Re: [PATCH 2/2] xfs: Throttle commits on delayed background CIL push

From: Dave Chinner <david@fromorbit.com>
To: Brian Foster <bfoster@redhat.com>
Cc: linux-xfs@vger.kernel.org
Subject: Re: [PATCH 2/2] xfs: Throttle commits on delayed background CIL push
Date: Thu, 3 Oct 2019 10:53:10 +1000	[thread overview]
Message-ID: <20191003005310.GV16973@dread.disaster.area> (raw)
In-Reply-To: <20191002124056.GA2403@bfoster>

On Wed, Oct 02, 2019 at 08:40:56AM -0400, Brian Foster wrote:
> On Wed, Oct 02, 2019 at 08:31:07AM +1000, Dave Chinner wrote:
> > On Tue, Oct 01, 2019 at 09:13:04AM -0400, Brian Foster wrote:
> > > On Tue, Oct 01, 2019 at 07:53:36AM +1000, Dave Chinner wrote:
> > > > On Mon, Sep 30, 2019 at 01:03:58PM -0400, Brian Foster wrote:
> > > > > Have you done similar testing for small/minimum sized logs?
> > > > 
> > > > Yes. I've had the tracepoint active during xfstests runs on test
> > > > filesystems using default log sizes on 5-15GB filesystems. The only
> > > > test in all of xfstests that has triggered it is generic/017, and it
> > > > only triggered once.
> > > > 
> > > 
> > > Ok, interesting. I guess it would be nice if we had a test that somehow
> > > or another more effectively exercised this codepath.
> > 
> > *nod*
> > 
> > But it's essentially difficult to predict in any way because
> > behaviour is not just a function of log size. :/
> > 
> > > > > Also, if this is so limited in occurrence, had you given any thought to
> > > > > something even more simple like flushing the CIL push workqueue when
> > > > > over the throttle threshold?
> > > > 
> > > > Yes, I've tried that - flush_workqueue() blocks /everything/ until
> > > > all the queued work is complete.
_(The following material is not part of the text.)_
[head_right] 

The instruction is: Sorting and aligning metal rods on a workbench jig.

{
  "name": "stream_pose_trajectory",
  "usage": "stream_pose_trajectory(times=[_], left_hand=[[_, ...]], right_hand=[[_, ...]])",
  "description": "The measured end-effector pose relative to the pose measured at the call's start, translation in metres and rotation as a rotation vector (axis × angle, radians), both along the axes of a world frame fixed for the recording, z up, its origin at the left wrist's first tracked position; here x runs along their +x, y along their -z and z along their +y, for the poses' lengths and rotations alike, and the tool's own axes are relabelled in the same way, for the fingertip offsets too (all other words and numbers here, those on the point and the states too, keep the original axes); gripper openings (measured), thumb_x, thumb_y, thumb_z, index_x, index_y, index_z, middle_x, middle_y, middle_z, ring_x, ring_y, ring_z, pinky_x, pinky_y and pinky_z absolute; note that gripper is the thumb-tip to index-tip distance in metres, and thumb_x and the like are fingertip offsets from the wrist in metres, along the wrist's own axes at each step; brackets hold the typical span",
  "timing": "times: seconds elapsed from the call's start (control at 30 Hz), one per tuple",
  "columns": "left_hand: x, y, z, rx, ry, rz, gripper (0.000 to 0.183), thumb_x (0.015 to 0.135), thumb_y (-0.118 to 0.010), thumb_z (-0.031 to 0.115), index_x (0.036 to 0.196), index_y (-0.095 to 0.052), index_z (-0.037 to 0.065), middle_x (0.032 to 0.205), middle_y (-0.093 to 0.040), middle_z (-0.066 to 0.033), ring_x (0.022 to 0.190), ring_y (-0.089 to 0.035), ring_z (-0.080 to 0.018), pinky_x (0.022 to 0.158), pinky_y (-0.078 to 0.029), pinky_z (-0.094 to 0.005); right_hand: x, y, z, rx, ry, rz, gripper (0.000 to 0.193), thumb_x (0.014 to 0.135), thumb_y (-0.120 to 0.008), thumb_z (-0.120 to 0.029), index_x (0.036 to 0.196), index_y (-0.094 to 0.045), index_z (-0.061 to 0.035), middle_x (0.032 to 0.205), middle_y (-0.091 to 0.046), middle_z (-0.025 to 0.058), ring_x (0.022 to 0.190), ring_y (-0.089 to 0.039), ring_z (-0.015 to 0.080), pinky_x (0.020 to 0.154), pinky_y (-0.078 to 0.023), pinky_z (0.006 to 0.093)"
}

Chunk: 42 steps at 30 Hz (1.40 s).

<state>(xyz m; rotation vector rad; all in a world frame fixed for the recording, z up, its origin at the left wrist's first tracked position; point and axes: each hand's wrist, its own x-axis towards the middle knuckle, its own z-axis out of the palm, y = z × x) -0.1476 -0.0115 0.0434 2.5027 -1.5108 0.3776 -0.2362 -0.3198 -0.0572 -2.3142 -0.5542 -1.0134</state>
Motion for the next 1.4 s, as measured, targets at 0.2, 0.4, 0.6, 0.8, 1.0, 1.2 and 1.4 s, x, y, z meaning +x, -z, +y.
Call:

That means it waits for the CIL to
> > > > flush to disk and write a commit record, and every modification in
> > > > the filesystem is stopped dead in it's tracks until the CIL push is
> > > > complete.
> > > > 
> > > > The problem is that flushing workqueues is a synchronous operation,
> > > > and it can't wait for partial work completion. We only need to wait
> > > > for the CIL context to be swapped out - this is done by the push
> > > > code before it starts all the expensive iclog formating and waiting
> > > > for iclog space...
> > > > 
> > > 
> > > I know it waits on the work to complete. I poked around a bit for an
> > > interface to "kick" a workqueue, so to speak (as opposed to flush), but
> > > I didn't see anything (not surprisingly, since it probably wouldn't be a
> > > broadly useful mechanism).
> > 
> > *nod*
> > 
> > > That aside, where would this wait on the CIL to flush to disk? AFAICT
> > > the only thing that might happen here is log buffer submission. That
> > > only happens when the log buffer is full (regardless of the current CIL
> > > push writing its commit record). In fact if we did wait on I/O anywhere
> > > in here, then that suggests potential problems with async log force.
> > 
> > There is no such thing as a "async log force". The log force always
> > waits on the CIL flush - XFS_LOG_SYNC only defines whether it waits
> > on all iclogbufs post CIL flush to hit the disk.
> > 
> 
> I'm just referring to the semantics/naming of the existing interface. I
> suppose I could have used "a log force that doesn't wait on all
> iclogbufs to hit the disk," but that doesn't quite roll off the tongue.
> ;)

*nod*

Just wanted to make sure we were both talking about the same thing
:)

> 
> > Further, when the CIL flushes, it's normally flushing more metadata that we
> > can hold in 8x iclogbufs. The default is 32kB iclogbufs, so if we've
> > got more than 256kB of checkpoint data to be written, then we end up
> > waiting on iclogbuf completion to write more then 256kB.
> > 
> > Typically I see a sustainted ratio of roughly 4 iclog writes to 1
> > noiclogbufs in the metric graphs on small logs - just measured 700
> > log writes/s, 250 noiclogs/s for a 64MB log and 256kB logbuf size.
> > IOWs, CIL flushes are regularly waiting in xlog_get_iclog_space() on
> > iclog IO completion to occur...
> > 
> 
> Ok, that's not quite what I was concerned about when you mentioned
> waiting on the CIL to flush to disk. No matter, the important bit here
> is the performance cost of including the extra blocking on log I/O (to
> cycle iclogs back to active for reuse) in the throttle.
> 
> I'm curious about how noticeable this extra blocking would be because
> it's one likely cause of the CIL pressure buildup in the first place. My
> original tests reproduced huge CIL checkpoints purely based on one CIL
> push being blocked behind the processing of another, the latter taking
> relatively more time due to log I/O.

It's very noticable. I dropped that as a throttle mechanism because
even on a SSD at 200us per write, a 32MB CIL flush takes for
20-30ms. And it stops everything dead for that time because it
stalls all async transaction commits while the log flushes.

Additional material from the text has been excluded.